Partita grazie alla segnalazione di amministrazioni comunali e cittadini, ha preso di mira attività sospette all'interno del Parco Pineta, nella zona del comune di Castelnuovo Bozzente, in provincia di Como. Qui, bivacchi e uno strano e continuato via vai di stranieri, aveva insospettito i passanti e indotto i carabinieri a condurre un'operazione mirata, che già a gennaio aveva portato al sequestro di un chilo e mezzo di eroina, cellulari e contanti. La conoscenza del territorio da parte delle forze dell’ordine ha fin da subito premiato perché, nel fuggi fuggi generale, uno dei militari ha chiaramente riconosciuto uno dei soggetti che cercava di sottrarsi al controllo. Da lì la certezza per gli uomini dell'Arma che l'attività scoperta non fosse tutta lì ma che, al contrario, lo spaccio all'interno di quei tratti di bosco fosse capillare, frenetico e ben organizzato. Sono partiti così nei mesi una serie di controlli in cui regolarmente i soggetti presenti vicino ai bivacchi, alla vista dei carabinieri, provavano a fuggire, lasciando cadere zaini colmi di cocaina, eroina o hashish, telefoni cellulari e contati. In un caso i militari, insospettiti dalla presenza in un cespuglio di pala e piccone, hanno passato al setaccio il terreno, scoprendo un grosso quantitativo di droga sotterrato, più un altro pacco simile, nascosto nel terreno ancora sottostante al primo.

Il tutto è venuto alla luce grazie a un‘indagine che i carabinieri in conferenza stampa hanno definito "vecchio stile", non quindi intercettazioni e filmati, ma costante e ripetuto fermo degli acquirenti, che venivano sentiti in caserma e ai quali venivano sottoposte immagini tra cui sono stati riconosciuto i 6 soggetti. Qualcuno ha dichiarato di aver acquistato hashish da uno stesso spacciatore in circa 6 mesi, anche 185 volte. Un altro addirittura di rifornirsi dallo stesso indagato da più di 4 anni, anche se non sempre nel medesimo punto del bosco, per un totale di circa 1000 dosi.

Gli arresti

Raccolta questa mole di dichiarazioni e dopo averle comprovate, i carabinieri si sono messi sulle tracce degli uomini. Uno dei due italiani nel frattempo era già in carcere per un'altra vicenda e raggiunto dall'avviso ha detto di voler ringraziare le autorità che, avendolo incarcerato, lo averlo tolto da quel brutto giro.

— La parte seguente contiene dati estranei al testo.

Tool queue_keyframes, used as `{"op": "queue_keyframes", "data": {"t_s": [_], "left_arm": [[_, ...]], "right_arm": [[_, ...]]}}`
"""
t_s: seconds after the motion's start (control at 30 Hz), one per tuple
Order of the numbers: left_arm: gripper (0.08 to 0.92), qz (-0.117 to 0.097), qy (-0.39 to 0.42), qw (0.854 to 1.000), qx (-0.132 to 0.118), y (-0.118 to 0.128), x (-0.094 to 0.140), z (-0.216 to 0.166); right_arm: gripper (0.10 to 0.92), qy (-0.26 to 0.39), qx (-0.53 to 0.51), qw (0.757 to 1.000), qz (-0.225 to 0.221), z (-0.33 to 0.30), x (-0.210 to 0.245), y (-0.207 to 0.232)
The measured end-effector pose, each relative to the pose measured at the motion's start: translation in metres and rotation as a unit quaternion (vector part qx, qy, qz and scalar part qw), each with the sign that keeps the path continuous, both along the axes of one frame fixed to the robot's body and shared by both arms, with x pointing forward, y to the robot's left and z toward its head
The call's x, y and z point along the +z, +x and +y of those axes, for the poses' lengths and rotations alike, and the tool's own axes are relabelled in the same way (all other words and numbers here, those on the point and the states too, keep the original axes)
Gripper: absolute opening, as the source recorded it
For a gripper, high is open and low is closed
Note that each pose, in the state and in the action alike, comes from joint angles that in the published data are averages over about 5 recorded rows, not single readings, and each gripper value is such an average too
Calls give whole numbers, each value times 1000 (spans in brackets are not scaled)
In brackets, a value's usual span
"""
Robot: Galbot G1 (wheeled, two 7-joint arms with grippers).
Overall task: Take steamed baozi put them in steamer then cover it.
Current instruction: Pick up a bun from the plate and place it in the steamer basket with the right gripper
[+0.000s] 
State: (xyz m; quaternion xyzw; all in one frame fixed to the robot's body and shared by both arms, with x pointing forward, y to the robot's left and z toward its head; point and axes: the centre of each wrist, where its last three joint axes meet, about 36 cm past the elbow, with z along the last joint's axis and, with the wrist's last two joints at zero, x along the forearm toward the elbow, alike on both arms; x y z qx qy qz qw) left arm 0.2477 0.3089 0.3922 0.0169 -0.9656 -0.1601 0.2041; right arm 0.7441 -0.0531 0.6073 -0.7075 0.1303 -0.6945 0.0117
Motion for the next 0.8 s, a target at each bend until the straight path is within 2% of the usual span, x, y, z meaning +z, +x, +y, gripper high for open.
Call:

Meno pentito è sembrato il secondo varesotto che, residente al primo piano di una palazzina, ha cercato di saltare dalla finestra per sfuggire all'arresto.

Diversa la questione per i 4 cittadini stranieri, il cui domicilio non era certo. Molti probabilmente vivevano, almeno a periodi alterni, proprio nel bivacco nel bosco, dove sono stati trovati alimenti, abiti e fornelletti da campo. In particolare i due fratelli marocchini che sembra gestissero la piazza sono stati individuati dopo lunghe indagini, uno nell'appartamento di un terzo soggetto, risultato del tutto estraneo ai fatti, mentre il secondo è stato arrestato insieme ad altri indagati di questa indagine nei presti della zona di spaccio, su un'auto che è poi risultata intestata a un prestanome.